Exercise instructions »
From the first line to the last, output the entries exactly.

Stored data
=== Begin Enclosure ===

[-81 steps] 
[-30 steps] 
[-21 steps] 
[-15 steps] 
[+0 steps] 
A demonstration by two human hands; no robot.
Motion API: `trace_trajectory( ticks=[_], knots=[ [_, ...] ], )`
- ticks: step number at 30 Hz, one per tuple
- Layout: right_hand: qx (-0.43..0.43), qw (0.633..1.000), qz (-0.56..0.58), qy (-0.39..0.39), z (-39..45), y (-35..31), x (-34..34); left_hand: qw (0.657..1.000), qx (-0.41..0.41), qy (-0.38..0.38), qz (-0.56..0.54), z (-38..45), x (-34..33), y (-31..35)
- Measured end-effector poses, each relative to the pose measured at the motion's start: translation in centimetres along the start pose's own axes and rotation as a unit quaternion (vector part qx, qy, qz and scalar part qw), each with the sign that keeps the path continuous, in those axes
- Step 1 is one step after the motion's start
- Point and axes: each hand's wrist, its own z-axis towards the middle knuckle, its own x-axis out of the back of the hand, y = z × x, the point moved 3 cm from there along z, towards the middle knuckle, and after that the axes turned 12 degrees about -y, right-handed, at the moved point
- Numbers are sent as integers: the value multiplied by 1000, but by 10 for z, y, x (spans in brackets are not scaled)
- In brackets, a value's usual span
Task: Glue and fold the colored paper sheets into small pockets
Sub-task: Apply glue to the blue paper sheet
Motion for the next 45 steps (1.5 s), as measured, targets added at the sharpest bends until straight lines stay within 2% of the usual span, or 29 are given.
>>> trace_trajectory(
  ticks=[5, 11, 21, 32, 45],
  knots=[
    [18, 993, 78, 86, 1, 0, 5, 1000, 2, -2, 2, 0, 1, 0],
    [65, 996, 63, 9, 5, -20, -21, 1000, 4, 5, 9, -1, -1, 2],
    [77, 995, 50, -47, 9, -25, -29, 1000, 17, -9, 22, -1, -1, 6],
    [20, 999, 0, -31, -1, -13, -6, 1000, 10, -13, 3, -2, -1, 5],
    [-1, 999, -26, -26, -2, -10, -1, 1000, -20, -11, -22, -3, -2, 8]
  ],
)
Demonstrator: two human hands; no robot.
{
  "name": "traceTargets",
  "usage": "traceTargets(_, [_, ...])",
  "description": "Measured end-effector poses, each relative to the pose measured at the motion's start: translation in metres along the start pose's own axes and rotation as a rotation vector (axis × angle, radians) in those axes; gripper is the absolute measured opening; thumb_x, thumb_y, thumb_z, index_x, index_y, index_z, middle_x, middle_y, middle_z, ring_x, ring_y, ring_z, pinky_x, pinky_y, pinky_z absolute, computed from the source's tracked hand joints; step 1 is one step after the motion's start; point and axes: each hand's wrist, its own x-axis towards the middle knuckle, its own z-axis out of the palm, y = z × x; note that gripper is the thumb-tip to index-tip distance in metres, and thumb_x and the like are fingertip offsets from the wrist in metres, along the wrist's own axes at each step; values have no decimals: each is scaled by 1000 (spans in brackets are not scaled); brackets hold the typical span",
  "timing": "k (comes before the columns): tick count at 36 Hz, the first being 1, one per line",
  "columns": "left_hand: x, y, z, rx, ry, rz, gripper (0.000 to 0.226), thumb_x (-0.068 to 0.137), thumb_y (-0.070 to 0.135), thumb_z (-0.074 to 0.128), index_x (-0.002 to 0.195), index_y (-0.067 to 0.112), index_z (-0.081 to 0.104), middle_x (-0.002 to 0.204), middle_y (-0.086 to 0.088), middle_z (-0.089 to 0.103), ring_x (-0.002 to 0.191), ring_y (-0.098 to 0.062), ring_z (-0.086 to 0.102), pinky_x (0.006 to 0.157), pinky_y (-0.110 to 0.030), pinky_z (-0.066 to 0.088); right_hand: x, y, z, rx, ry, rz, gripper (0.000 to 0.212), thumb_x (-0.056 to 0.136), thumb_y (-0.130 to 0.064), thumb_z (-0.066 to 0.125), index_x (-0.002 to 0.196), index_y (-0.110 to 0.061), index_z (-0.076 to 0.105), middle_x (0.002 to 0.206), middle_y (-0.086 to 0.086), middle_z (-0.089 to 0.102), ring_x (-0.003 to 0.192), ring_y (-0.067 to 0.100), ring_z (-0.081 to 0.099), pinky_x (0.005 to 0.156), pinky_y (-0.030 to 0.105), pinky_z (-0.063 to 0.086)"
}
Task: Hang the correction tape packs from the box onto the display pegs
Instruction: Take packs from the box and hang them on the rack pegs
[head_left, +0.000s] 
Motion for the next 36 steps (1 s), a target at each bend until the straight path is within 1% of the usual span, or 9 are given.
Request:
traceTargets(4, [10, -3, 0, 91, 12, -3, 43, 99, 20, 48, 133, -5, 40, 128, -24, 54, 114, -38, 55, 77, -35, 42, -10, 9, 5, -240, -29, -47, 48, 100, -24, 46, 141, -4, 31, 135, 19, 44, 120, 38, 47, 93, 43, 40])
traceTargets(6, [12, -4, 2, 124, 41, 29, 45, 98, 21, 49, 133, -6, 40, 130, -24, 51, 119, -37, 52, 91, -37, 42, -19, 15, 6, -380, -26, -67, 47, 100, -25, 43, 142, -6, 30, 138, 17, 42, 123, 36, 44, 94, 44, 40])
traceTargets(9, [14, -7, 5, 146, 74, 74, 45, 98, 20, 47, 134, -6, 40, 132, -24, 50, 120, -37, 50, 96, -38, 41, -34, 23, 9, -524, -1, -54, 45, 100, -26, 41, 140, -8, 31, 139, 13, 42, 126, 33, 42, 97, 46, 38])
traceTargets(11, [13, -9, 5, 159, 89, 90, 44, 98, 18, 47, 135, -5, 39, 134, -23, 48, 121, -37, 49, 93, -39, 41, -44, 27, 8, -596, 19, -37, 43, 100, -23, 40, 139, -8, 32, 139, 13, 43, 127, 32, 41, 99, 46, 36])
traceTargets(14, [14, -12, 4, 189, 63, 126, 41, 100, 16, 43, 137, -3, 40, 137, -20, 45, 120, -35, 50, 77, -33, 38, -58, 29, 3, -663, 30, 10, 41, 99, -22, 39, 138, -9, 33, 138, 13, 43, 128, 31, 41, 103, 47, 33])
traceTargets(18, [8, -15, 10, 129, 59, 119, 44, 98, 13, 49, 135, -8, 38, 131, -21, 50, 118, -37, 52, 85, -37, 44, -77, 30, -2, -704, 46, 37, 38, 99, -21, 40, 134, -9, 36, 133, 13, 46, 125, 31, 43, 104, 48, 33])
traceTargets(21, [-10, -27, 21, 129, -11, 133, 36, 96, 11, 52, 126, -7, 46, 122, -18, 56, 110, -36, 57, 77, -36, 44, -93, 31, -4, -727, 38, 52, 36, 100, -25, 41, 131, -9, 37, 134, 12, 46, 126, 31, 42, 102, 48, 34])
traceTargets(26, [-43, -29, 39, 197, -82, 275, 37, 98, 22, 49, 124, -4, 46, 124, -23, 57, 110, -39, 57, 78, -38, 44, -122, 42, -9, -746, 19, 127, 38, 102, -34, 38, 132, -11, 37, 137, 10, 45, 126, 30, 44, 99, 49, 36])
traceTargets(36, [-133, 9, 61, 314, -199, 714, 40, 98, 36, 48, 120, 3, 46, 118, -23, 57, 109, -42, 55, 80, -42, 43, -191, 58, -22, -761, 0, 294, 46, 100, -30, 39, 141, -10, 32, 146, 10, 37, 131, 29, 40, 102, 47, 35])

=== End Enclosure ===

Response to the task »
[-81 steps] 
[-30 steps] 
[-21 steps] 
[-15 steps] 
[+0 steps] 
A demonstration by two human hands; no robot.
Motion API: `trace_trajectory( ticks=[_], knots=[ [_, ...] ], )`
- ticks: step number at 30 Hz, one per tuple
- Layout: right_hand: qx (-0.43..0.43), qw (0.633..1.000), qz (-0.56..0.58), qy (-0.39..0.39), z (-39..45), y (-35..31), x (-34..34); left_hand: qw (0.657..1.000), qx (-0.41..0.41), qy (-0.38..0.38), qz (-0.56..0.54), z (-38..45), x (-34..33), y (-31..35)
- Measured end-effector poses, each relative to the pose measured at the motion's start: translation in centimetres along the start pose's own axes and rotation as a unit quaternion (vector part qx, qy, qz and scalar part qw), each with the sign that keeps the path continuous, in those axes
- Step 1 is one step after the motion's start
- Point and axes: each hand's wrist, its own z-axis towards the middle knuckle, its own x-axis out of the back of the hand, y = z × x, the point moved 3 cm from there along z, towards the middle knuckle, and after that the axes turned 12 degrees about -y, right-handed, at the moved point
- Numbers are sent as integers: the value multiplied by 1000, but by 10 for z, y, x (spans in brackets are not scaled)
- In brackets, a value's usual span
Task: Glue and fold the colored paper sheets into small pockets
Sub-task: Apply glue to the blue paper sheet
Motion for the next 45 steps (1.5 s), as measured, targets added at the sharpest bends until straight lines stay within 2% of the usual span, or 29 are given.
>>> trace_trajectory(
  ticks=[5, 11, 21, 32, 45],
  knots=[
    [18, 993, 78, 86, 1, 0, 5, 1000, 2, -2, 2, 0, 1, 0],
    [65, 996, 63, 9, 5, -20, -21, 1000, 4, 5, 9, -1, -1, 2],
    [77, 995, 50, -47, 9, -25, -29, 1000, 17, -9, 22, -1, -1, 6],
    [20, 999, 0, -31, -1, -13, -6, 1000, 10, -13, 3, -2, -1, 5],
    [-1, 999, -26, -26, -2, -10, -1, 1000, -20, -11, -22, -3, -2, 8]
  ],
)
Demonstrator: two human hands; no robot.
{
  "name": "traceTargets",
  "usage": "traceTargets(_, [_, ...])",
  "description": "Measured end-effector poses, each relative to the pose measured at the motion's start: translation in metres along the start pose's own axes and rotation as a rotation vector (axis × angle, radians) in those axes; gripper is the absolute measured opening; thumb_x, thumb_y, thumb_z, index_x, index_y, index_z, middle_x, middle_y, middle_z, ring_x, ring_y, ring_z, pinky_x, pinky_y, pinky_z absolute, computed from the source's tracked hand joints; step 1 is one step after the motion's start; point and axes: each hand's wrist, its own x-axis towards the middle knuckle, its own z-axis out of the palm, y = z × x; note that gripper is the thumb-tip to index-tip distance in metres, and thumb_x and the like are fingertip offsets from the wrist in metres, along the wrist's own axes at each step; values have no decimals: each is scaled by 1000 (spans in brackets are not scaled); brackets hold the typical span",
  "timing": "k (comes before the columns): tick count at 36 Hz, the first being 1, one per line",
  "columns": "left_hand: x, y, z, rx, ry, rz, gripper (0.000 to 0.226), thumb_x (-0.068 to 0.137), thumb_y (-0.070 to 0.135), thumb_z (-0.074 to 0.128), index_x (-0.002 to 0.195), index_y (-0.067 to 0.112), index_z (-0.081 to 0.104), middle_x (-0.002 to 0.204), middle_y (-0.086 to 0.088), middle_z (-0.089 to 0.103), ring_x (-0.002 to 0.191), ring_y (-0.098 to 0.062), ring_z (-0.086 to 0.102), pinky_x (0.006 to 0.157), pinky_y (-0.110 to 0.030), pinky_z (-0.066 to 0.088); right_hand: x, y, z, rx, ry, rz, gripper (0.000 to 0.212), thumb_x (-0.056 to 0.136), thumb_y (-0.130 to 0.064), thumb_z (-0.066 to 0.125), index_x (-0.002 to 0.196), index_y (-0.110 to 0.061), index_z (-0.076 to 0.105), middle_x (0.002 to 0.206), middle_y (-0.086 to 0.086), middle_z (-0.089 to 0.102), ring_x (-0.003 to 0.192), ring_y (-0.067 to 0.100), ring_z (-0.081 to 0.099), pinky_x (0.005 to 0.156), pinky_y (-0.030 to 0.105), pinky_z (-0.063 to 0.086)"
}
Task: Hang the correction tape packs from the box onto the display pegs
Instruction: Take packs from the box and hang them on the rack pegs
[head_left, +0.000s] 
Motion for the next 36 steps (1 s), a target at each bend until the straight path is within 1% of the usual span, or 9 are given.
Request:
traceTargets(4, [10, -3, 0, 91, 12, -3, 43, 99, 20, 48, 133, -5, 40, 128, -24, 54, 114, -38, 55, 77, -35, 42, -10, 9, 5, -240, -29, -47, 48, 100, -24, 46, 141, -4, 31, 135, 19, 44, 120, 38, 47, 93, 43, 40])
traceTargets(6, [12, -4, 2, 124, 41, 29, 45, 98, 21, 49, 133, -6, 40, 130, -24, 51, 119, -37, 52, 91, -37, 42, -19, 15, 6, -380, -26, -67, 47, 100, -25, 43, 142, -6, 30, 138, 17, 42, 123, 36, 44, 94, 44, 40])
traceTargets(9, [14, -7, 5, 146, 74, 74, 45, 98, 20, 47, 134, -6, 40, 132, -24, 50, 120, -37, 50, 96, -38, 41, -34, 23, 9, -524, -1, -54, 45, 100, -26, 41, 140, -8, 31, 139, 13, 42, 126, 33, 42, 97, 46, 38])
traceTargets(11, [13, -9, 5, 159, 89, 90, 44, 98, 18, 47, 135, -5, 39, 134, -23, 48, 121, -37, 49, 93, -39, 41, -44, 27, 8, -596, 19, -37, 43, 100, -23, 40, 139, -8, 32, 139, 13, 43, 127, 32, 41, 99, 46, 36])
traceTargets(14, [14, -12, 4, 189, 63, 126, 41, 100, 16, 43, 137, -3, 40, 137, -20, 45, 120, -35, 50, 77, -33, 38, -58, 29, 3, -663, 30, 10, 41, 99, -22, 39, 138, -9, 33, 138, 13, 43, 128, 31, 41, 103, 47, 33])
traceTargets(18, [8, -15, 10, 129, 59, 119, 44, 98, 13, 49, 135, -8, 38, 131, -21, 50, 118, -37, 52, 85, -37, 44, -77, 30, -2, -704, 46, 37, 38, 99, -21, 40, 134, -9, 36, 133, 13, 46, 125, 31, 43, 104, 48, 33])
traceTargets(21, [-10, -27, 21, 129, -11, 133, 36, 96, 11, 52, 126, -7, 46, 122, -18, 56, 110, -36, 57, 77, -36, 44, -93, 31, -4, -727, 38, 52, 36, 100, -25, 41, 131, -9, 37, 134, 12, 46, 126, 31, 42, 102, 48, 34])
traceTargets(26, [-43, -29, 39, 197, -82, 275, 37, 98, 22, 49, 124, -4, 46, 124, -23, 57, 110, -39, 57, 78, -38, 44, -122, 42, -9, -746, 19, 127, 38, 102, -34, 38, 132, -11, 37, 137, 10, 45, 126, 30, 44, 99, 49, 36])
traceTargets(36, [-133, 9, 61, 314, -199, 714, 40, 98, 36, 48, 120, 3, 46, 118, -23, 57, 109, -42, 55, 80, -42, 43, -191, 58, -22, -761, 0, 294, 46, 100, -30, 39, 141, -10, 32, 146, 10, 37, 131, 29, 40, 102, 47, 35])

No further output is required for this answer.